I don’t hide where I’m at, smack dab in the middle of a mixed episode and HATING my brain SO MUCH. My mania is making me feel like I don’t have a brain in my head, I can’t retain anything. Imagine your brain is a circus, and the clowns are on a fucking bender. That’s what it’s like living with this bipolar bullshit, especially during these delightful episodes. My mind goes into hyperdrive, spewing out ideas faster than a fucking fire hose. It’s a shitshow, I tell ya.

When the mania hits, it’s like someone cracked open a can of crazy in my skull.
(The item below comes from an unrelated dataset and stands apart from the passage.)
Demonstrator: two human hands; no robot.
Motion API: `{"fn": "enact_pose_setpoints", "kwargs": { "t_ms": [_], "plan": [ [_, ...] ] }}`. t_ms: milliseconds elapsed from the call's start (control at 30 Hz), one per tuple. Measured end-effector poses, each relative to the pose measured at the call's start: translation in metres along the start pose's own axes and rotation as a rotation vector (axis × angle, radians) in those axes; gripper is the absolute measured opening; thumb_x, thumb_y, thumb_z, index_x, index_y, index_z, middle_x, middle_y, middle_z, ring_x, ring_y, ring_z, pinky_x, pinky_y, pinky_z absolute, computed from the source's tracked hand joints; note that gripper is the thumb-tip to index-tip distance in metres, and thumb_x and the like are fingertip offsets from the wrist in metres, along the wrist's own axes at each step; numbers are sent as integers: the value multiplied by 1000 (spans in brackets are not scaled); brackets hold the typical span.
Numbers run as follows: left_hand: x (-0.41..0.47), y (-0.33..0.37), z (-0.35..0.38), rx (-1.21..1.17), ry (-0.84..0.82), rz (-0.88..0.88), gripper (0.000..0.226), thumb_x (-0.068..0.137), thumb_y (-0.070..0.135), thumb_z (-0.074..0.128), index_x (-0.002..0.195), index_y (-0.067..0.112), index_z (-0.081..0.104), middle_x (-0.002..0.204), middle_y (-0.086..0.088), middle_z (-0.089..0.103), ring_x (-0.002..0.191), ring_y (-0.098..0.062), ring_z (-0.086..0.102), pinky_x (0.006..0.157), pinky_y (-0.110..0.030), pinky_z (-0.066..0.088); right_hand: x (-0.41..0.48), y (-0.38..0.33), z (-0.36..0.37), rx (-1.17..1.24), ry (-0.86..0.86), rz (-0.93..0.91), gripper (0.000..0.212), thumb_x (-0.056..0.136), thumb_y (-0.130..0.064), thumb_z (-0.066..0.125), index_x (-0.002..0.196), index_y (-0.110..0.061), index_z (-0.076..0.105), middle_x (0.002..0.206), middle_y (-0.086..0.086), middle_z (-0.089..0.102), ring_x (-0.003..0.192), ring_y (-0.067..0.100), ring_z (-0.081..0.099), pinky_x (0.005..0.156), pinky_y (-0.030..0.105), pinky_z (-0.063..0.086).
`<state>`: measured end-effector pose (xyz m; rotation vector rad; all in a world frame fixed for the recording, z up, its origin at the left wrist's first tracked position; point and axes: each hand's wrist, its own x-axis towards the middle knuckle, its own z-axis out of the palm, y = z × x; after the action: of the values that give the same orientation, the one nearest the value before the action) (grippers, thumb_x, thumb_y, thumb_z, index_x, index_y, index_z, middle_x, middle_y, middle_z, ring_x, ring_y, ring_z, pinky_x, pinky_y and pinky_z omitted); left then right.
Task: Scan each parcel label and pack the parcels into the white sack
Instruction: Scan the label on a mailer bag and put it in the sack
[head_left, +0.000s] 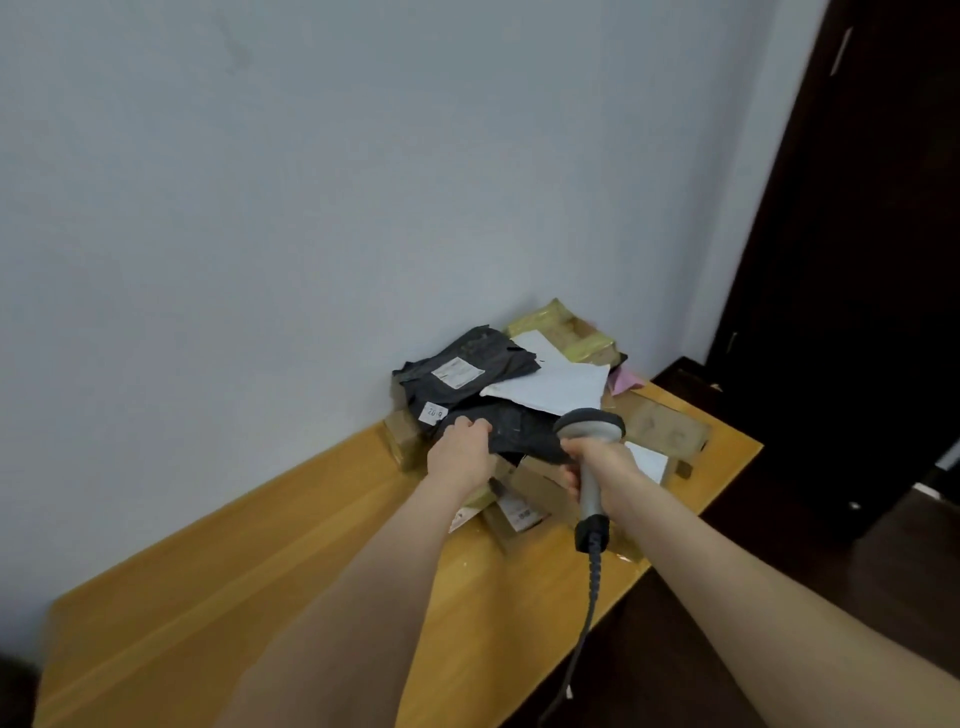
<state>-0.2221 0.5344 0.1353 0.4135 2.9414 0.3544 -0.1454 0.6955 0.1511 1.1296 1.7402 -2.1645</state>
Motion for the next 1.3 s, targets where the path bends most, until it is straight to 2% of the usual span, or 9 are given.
{"fn": "enact_pose_setpoints", "kwargs": {
  "t_ms": [267, 467, 567, 667, 800, 933, 1033, 1133, 1300],
  "plan": [
    [123, 45, 29, 85, -39, 216, 70, 88, 30, 66, 146, 22, 28, 144, -3, 35, 126, -23, 44, 83, -37, 46, 96, -67, -30, 136, 89, 18, 25, 89, -15, 65, 110, -3, 57, 68, 11, 60, 49, 16, 53, 50, 28, 46],
    [190, 53, 61, 296, -83, 277, 89, 85, 21, 69, 152, 28, 10, 158, -6, 16, 145, -25, 17, 114, -36, 25, 147, -88, -45, 215, 87, 39, 13, 91, -13, 60, 99, -2, 56, 59, 8, 53, 46, 15, 46, 41, 23, 41],
    [205, 55, 69, 354, -54, 268, 58, 91, 15, 57, 143, 26, 34, 141, -6, 42, 128, -24, 44, 97, -33, 41, 160, -95, -52, 245, 82, 59, 9, 91, -12, 62, 92, -3, 58, 59, 9, 54, 44, 15, 46, 38, 21, 41],
    [208, 57, 61, 371, 54, 220, 27, 97, 17, 42, 119, 19, 58, 112, -3, 63, 101, -25, 61, 71, -32, 40, 171, -102, -56, 264, 33, 54, 14, 89, -14, 65, 98, -5, 61, 63, 9, 55, 46, 13, 47, 46, 24, 42],
    [208, 59, 32, 36, 273, -33, 21, 99, 22, 41, 101, 19, 61, 90, -2, 66, 85, -25, 62, 64, -31, 41, 172, -115, -53, 287, -86, 45, 10, 93, -17, 60, 89, -9, 57, 61, 7, 53, 46, 13, 45, 48, 23, 40],
    [196, 57, -12, -452, 478, -316, 19, 98, 22, 48, 99, 13, 64, 78, 4, 59, 77, -20, 57, 65, -28, 38, 166, -130, -44, 308, -154, 25, 10, 91, -14, 65, 91, -7, 59, 64, 10, 60, 48, 13, 54, 45, 23, 45],
    [173, 44, -40, -769, 493, -392, 16, 95, 13, 52, 94, 6, 67, 62, 4, 56, 59, -17, 49, 53, -25, 38, 156, -133, -32, 307, -238, 16, 10, 88, -11, 69, 82, -5, 63, 62, 6, 66, 45, 9, 58, 43, 18, 49],
    [135, 33, -57, -1068, 458, -443, 17, 95, 6, 51, 93, 5, 68, 62, 4, 67, 51, -9, 60, 45, -19, 44, 143, -135, -15, 290, -277, 10, 11, 83, -10, 74, 83, -5, 64, 73, 6, 68, 55, 12, 63, 45, 20, 51],
    [78, 6, -75, -1380, 338, -448, 17, 98, 7, 48, 107, 5, 63, 86, -6, 72, 67, -14, 70, 54, -26, 56, 116, -128, 17, 277, -376, 29, 11, 81, -3, 75, 83, -1, 64, 73, 11, 66, 49, 17, 65, 44, 22, 53]
  ]
}}
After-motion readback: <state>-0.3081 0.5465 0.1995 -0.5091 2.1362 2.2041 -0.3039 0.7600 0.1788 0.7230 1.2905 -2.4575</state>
Thoughts come barreling in like a herd of rabid elephants, trampling over any semblance of sanity. Business plans, artistic endeavors, get-rich-quick schemes—you name it, my brain vomits it out in rapid-fire succession. It’s a damn three-ring fuckery of creativity and chaos.

The ideas keep coming, faster than I can process them. It’s like trying to catch a swarm of angry bees with a butterfly net. By the time I’ve grasped one brilliant concept, ten more have already buzzed off into the ether. Some are pure gold, others are just steaming piles of shit, but who has the time to sort it all out?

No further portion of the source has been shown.